In that moment a coyote made its unhurried way across the tableau, allowing Dale to capture the indelible image that won the National Wildlife Federation prize.
This photo of a coyote at sunset was taken by Leo Dale at Point Reyes National Seashore in late 2024. The photo earned Dale first place in “young photographer’s” division of the National Wildlife Federation’s annual wilderness photography contest. (Leo Dale)
An only child, Leo has “oodles of cousins,” said his father. One of those cousins, five or so years older, has a preternatural gift for spotting wildlife.
Leo “learned that from his cousin,” said Caitlin – “how good you can get at spotting animals other people can’t see.”

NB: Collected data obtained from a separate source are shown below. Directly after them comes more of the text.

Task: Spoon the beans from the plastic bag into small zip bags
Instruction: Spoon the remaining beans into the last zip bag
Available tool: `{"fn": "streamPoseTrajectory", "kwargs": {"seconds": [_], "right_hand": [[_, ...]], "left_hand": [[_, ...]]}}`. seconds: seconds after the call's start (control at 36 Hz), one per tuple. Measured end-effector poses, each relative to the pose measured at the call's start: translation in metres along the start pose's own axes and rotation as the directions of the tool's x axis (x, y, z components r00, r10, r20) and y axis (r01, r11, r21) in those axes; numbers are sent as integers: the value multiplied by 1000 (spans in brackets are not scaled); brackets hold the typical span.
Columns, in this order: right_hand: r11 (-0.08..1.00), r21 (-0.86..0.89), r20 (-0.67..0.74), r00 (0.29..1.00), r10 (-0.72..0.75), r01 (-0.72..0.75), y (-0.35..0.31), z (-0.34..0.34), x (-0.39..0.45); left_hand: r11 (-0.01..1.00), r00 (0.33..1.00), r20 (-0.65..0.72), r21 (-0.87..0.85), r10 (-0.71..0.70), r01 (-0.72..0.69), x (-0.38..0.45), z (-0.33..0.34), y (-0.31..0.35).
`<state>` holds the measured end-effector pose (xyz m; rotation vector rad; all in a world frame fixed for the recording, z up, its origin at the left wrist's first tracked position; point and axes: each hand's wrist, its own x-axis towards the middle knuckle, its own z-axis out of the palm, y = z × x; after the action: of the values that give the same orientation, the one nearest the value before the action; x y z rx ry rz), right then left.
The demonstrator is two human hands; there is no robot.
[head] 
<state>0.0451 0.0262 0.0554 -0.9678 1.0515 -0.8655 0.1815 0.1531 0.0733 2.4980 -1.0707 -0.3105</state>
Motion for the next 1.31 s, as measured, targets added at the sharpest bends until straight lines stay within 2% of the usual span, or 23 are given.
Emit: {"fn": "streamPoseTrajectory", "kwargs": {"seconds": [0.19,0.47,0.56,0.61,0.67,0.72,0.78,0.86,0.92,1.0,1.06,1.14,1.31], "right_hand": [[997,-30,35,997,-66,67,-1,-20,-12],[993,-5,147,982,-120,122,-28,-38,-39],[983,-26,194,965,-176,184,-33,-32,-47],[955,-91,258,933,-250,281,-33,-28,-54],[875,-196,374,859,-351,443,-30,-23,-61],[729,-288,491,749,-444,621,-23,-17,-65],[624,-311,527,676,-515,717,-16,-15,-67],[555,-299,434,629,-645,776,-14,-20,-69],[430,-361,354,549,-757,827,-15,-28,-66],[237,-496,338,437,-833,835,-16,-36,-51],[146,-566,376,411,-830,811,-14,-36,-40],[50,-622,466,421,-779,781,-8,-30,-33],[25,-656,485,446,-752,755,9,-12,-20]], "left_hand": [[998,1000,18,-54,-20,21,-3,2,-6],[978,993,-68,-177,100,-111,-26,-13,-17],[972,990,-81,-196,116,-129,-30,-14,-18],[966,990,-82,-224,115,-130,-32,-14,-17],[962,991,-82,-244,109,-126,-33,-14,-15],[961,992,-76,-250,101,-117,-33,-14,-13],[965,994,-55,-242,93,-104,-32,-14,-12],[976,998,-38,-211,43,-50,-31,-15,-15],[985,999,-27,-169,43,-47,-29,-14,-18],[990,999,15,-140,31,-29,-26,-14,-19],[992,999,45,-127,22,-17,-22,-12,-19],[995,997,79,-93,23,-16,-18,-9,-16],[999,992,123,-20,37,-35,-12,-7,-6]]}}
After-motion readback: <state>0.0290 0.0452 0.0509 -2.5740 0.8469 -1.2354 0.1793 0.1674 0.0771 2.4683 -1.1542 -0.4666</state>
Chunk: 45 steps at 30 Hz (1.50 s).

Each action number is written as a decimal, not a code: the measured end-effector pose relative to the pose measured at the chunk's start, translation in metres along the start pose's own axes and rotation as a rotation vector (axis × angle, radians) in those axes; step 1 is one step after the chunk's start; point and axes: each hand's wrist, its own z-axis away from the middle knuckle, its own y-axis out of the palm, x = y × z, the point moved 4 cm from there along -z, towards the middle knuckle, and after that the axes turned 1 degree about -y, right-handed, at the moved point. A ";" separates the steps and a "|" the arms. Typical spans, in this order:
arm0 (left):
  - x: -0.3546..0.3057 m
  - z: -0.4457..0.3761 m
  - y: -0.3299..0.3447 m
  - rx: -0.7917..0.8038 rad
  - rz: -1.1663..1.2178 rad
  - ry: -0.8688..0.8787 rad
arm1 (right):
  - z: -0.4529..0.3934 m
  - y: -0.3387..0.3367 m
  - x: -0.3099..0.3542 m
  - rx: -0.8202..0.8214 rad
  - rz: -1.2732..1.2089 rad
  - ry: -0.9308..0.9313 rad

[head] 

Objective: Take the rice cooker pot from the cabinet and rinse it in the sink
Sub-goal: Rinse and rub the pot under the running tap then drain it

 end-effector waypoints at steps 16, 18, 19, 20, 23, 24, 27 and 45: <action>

And now, Richard added, with a smile, “it’s kind of annoying, when you take him out, you look out at a landscape and he’ll see five things before I see one.”
It was Richard was gave his then-6-year-old son a scratched old Panasonic point-and-shoot camera that was damaged, “but still took pictures,” he said.
Many upgrades later, Leo is now shooting with an OM-1, made by the company formerly known as Olympus. OM cameras “have a smaller sensor, which I really like because it means the lenses are a lot smaller, so i can carry two camera bodies around, with two different lenses, and hike around and not have to worry about carrying a heavy system.”
Wildlife photographer Leo Dale explores California’s North Coast (Leo Dale)
Not that endurance is a problem for Dale, who was a strong cross-country runner in high school.
At Colby, he intends to double major in environmental policy and economics.
His talent and passion for wildlife photography – where might that take him?
“I’m still not sure,” he replied.
“I’d love to be able to combine it with some of my environmental policy work in the future, but most of my interest is around climate change and the energy transition, which can be harder to directly link through wildlife photography.”
For now he said, he’s letting his photography “evolve on its own and sort of choose its own direction.”
That direction, since he got home from Colby on this holiday break, has often been west, to the coast that calls to him like a siren.
As Caitlin noted on a recent, wet and gloomy afternoon, “he’s out there now.”